Every day I wake up and swear blind that I’ll go to bed early for a change.  I hate waking up… that is I hate waking up when I know I have to get up;  I love waking up and finding out that I don’t have to get up for another two hours, no surprise there, my homo brethriens.  My best friend is the snooze button on my mobile phone (the same phone I won two years ago!  I’ll miss my Ericsson should I ever go iPhonebound).

It’s just so HARD to go to bed at night.

From 08:00 to 21:00 every day, I belong to somebody else, many people in fact.  Six dependants depend on me to keep them alive and happy, and this causes quite a lot of noise, because I can’t deal with them all at once:  My baby needs input and a clean bum-hole.  My eldest son needs music and attention and someone to remind him to stop grinding his teeth.  My daughter loves to hang around with me and do things with me and asks me constantly to look at her doing funny things, which is a beautiful gift and something I adore and enjoy very much, but only in medium doses.  My dog needs exercise, a luxury I’m too lazy to afford him which cuts me up, and he whines and gives me big dark sad eyes to rub salt on the wound.  My cat meanders around my busy feet and trips me up…  and through it all, my husband needs silence while he sleeps.  Daytime silence, three children and a large dog – these are difficult things to shuffle!!

-o0o-

And so the last child is tucked into bed, and Einstein’s theory of relativity kicks in.

Silence.  Pure, peaceful silence, the possiblities endless.

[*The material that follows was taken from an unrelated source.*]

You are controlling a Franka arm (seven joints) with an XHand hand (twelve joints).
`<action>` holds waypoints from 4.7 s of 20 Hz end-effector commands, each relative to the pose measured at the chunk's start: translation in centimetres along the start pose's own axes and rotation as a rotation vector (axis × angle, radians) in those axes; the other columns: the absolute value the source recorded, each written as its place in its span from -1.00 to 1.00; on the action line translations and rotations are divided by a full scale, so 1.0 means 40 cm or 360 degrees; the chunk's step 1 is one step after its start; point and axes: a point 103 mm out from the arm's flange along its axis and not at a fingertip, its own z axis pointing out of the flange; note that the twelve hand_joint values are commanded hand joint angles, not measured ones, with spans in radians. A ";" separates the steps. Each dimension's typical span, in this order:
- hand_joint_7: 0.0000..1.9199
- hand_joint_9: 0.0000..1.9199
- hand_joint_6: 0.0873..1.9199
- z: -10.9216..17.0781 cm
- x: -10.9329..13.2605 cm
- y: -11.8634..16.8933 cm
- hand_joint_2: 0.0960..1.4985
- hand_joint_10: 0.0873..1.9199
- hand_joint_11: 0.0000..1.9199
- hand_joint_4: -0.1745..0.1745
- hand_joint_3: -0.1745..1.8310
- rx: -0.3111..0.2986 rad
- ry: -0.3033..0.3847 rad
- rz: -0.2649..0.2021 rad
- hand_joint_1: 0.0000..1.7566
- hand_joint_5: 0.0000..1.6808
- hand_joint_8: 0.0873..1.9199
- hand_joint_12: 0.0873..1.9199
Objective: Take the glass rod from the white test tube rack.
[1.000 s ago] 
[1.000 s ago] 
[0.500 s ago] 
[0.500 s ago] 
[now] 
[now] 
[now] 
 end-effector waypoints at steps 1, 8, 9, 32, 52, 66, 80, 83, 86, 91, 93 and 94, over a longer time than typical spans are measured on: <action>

And so I dive for the fridge for a can of beer, and I wonder how to fill my night.  And while I wonder how to fill my night, I fall into the Facebook pit and drown in stupid television and give in to the munchies and waste my hours on pointlessness.  When 11pm comes round, I feel unfulfilled and ignored.  I can’t go to bed unfulfilled and ignored!!!

-o0o-

It seems to be a common theme among people, that need to burn the candle at both ends.  Two hours of selfish time is just not enough when you’re a nightowl like me.  Sleep tortures us and wakes us up at night time and hates us the next day, and stolen naps create demons with sticky eyes, it’s just not fair.  You know what I mean.

I vote for a re-jigging of the 24 hour clock… Days should be longer and weeks shorter for starters, I bet the moon would be up for that.  The sun might get in the way somewhat but we’d get used to it pretty quickly with a bit of black-out lining and a heavy duvet.  It can’t be all that difficult to arrange, the re-invention of time!?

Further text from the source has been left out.